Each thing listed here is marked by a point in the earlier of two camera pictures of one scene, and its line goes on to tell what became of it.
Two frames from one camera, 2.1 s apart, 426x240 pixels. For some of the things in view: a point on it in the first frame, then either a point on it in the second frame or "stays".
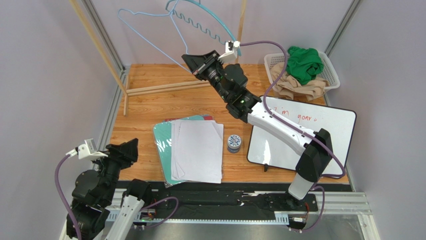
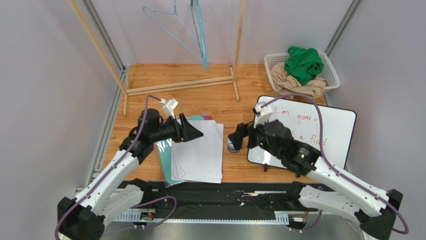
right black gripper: [202, 66] → [252, 136]
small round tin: [234, 143] stays
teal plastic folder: [162, 134] stays
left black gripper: [125, 153] → [189, 132]
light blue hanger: [210, 10] → [202, 48]
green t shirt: [303, 64] stays
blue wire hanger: [156, 14] → [209, 62]
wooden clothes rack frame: [130, 91] stays
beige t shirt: [288, 86] stays
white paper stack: [197, 151] stays
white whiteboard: [267, 148] stays

ABOUT THIS TASK: From the line containing "green t shirt: [303, 64] stays" through the last line of the entries above, print every line exactly, including both ends, and nothing else.

OUTPUT FOR THIS EXERCISE:
green t shirt: [303, 64] stays
blue wire hanger: [156, 14] → [209, 62]
wooden clothes rack frame: [130, 91] stays
beige t shirt: [288, 86] stays
white paper stack: [197, 151] stays
white whiteboard: [267, 148] stays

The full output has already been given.